Ray, like his dad before him, stayed in the background. He has never courted publicity but became embroiled in controversy during the vilified regime of Bill Archer and Greg Stanley.

He reportedly refused to sign a joint statement by other disaffected directors condemning Archer, which led some supporters to believe he was party to the plan to sell the Goldstone. Nothing could be further from the truth. Ray breaking his silence on the subject 12 years on, revealed: "What I do know is that I stayed involved longer than the others, trying to stop the ground from being sold.

"I had lengthy discussions at the time with Hove Council, who we were trying to get to help with funds. I was also being misled by Bill Archer, who was telling me the ground wasn't being sold when, in fact, he had done a deal. It was only when I knew about that that I resigned from the Board. The other directors had loans in the club and every one of them took their money out.

"It was a matter of principle for me not to take anything out from the proceeds of the ground. I would rather have lost it. The loss of the ground was the saddest thing, not only in my period at the club, but in the club's history."

Bloom, his fortune made primarily in the exhibitions industry, did not hesitate when invited back onto the Board by Knight two years later. The £90,000 he left in the club has increased since the Gillingham groundshare and through the Withdean era to hundreds of thousands for a minority shareholding.

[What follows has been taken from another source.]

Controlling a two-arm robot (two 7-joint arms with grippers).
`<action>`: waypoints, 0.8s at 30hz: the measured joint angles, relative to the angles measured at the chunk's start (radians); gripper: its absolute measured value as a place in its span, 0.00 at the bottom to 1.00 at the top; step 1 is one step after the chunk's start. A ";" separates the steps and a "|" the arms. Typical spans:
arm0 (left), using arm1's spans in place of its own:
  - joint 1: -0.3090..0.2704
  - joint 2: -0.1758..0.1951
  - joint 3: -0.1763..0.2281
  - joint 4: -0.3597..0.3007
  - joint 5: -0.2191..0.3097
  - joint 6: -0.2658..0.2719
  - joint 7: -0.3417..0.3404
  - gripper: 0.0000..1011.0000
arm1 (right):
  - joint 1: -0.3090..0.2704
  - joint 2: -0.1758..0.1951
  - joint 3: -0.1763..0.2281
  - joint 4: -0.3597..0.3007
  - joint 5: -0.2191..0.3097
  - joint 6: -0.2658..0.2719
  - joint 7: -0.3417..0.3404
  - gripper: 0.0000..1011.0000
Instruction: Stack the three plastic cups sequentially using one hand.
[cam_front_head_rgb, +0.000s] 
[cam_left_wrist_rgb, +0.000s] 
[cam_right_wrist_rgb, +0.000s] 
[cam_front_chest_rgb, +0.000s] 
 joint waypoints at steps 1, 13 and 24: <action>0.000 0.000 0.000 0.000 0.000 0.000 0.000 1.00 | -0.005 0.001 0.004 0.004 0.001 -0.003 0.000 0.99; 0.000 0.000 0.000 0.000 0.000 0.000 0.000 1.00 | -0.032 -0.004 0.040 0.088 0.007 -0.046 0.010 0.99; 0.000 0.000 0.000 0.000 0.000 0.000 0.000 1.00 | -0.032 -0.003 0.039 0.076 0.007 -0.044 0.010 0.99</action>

"I didn't even have to contemplate it," Ray said. "It was an honour to be invited back. I think it is a very well run Board. Everybody has their say. We have good and lengthy meetings - it is very democratic.

"Dick's role over the last ten years would be impossible to exaggerate. He has ensured the survival of the club, with others like Martin Perry and Bob Pinnock, who came in at the same time.

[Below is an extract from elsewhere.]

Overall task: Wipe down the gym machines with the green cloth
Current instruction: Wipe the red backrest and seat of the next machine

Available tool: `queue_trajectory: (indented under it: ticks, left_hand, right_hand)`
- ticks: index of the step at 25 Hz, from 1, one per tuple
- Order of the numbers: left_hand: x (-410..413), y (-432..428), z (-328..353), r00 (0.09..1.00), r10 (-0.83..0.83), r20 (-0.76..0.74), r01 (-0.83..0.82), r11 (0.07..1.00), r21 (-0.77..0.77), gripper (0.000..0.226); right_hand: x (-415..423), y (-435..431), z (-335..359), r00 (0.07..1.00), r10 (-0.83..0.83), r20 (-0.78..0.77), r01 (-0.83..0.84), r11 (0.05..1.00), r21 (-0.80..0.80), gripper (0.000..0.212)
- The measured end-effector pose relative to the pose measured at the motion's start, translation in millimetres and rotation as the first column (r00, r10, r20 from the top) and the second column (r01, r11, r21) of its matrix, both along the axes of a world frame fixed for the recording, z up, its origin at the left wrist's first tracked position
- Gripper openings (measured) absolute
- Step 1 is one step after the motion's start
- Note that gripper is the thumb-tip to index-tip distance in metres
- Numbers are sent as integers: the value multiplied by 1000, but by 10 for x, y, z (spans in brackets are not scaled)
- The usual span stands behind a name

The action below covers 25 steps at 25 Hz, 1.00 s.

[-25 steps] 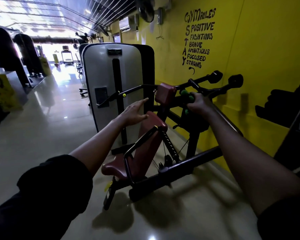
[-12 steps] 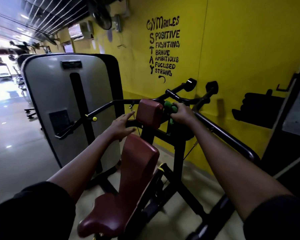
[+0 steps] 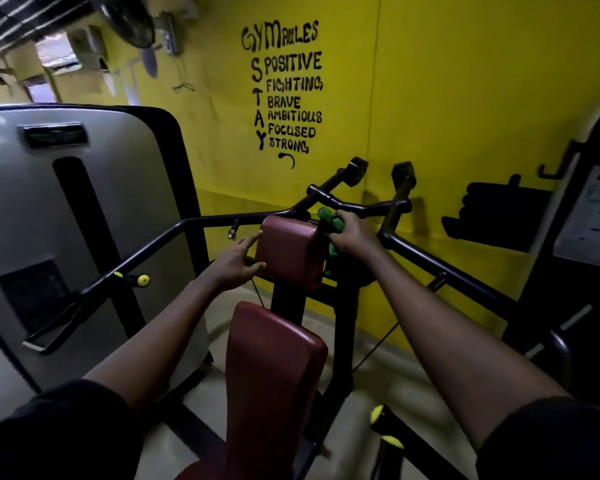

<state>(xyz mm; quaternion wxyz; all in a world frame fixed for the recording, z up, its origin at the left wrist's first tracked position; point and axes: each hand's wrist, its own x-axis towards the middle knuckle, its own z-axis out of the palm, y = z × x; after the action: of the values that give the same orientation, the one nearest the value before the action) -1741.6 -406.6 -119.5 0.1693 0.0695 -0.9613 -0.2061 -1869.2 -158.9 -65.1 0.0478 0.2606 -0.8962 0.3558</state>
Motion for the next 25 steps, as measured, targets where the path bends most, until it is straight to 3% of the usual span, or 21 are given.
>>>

"Dick has achieved that by working closely with the supporters, constantly having to bring investment into the club, by bringing in good managers and working very closely with them and making the club attractive to be at, considering the circumstances.

"When you take into account the difficulties the club has faced playing at Withdean and its limitations, both in gate capacity and facilities, I think this has been a hugely successful period. We had one of the best strikers in the club's history in Bobby Zamora. We've also had some tremendous managers and I am delighted that Micky Adams is back with us now.

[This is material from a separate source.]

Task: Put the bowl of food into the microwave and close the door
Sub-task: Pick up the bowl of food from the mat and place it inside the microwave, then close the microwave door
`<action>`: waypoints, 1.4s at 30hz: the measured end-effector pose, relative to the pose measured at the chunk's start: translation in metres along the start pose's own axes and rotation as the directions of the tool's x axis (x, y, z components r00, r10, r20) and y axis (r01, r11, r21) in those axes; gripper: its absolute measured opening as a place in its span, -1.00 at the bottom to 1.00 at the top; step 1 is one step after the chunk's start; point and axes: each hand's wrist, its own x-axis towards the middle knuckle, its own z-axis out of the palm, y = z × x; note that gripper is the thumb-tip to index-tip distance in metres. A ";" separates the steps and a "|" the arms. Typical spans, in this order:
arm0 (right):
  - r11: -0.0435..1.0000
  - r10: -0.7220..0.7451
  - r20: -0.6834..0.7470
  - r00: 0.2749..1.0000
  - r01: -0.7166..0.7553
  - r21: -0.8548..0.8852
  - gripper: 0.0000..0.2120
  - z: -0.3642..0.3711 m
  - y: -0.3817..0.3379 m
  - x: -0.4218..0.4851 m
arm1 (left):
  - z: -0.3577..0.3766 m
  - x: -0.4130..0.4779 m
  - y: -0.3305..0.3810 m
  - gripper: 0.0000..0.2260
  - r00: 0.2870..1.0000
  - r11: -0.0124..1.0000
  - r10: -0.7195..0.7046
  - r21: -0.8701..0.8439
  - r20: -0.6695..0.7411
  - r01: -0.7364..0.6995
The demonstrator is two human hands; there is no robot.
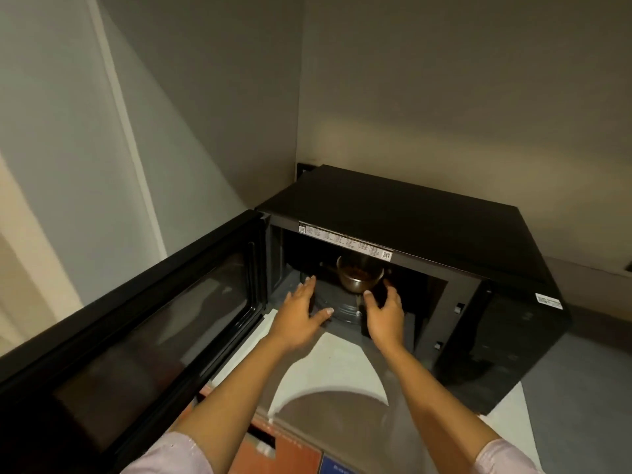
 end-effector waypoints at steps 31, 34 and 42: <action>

"None of us could have known when we moved into Withdean that a few years later we would be playing in the Championship. Then, of course, we become used to it and get disappointed that we are not in the Championship now, so we are trying our best to get back up there.

"Dick's unshakeable belief that we were going to get permission for Falmer and to build Falmer, again with others, will go down as the greatest achievement of all."

Ray, now a 61-year-old father of two grown-up daughters, cannot wait for the day when his three grandchildren will be watching the team in the new stadium.

His 38-year-old nephew Tony, a poker player and football betting expert and wealthiest of all the Blooms, currently divides his time between England and Melbourne with his Australian wife and their baby son. Once Falmer is up and running he is likely to become more hands-on, with his uncle providing family support.

Ray said: "I regard our involvement as a privilege. I am thrilled every day to be involved with this great club. We are a football crazy family and huge Albion fans.

"I am very proud indeed of what others in the family have done, of my father's achievement during his period, and I am delighted to have been on the Board for so long. I cannot predict the next 20 years but I have every intention of staying. I have no feelings of ending my involvement in the near future.

"I really don't know whether Tony will eventually become the chairman.

What I am very confident of is that the support he has given the club will continue long into the future.

"Like all Albion supporters, we are looking to the day we move to Falmer. That will be a kind of day of destiny for so many of us."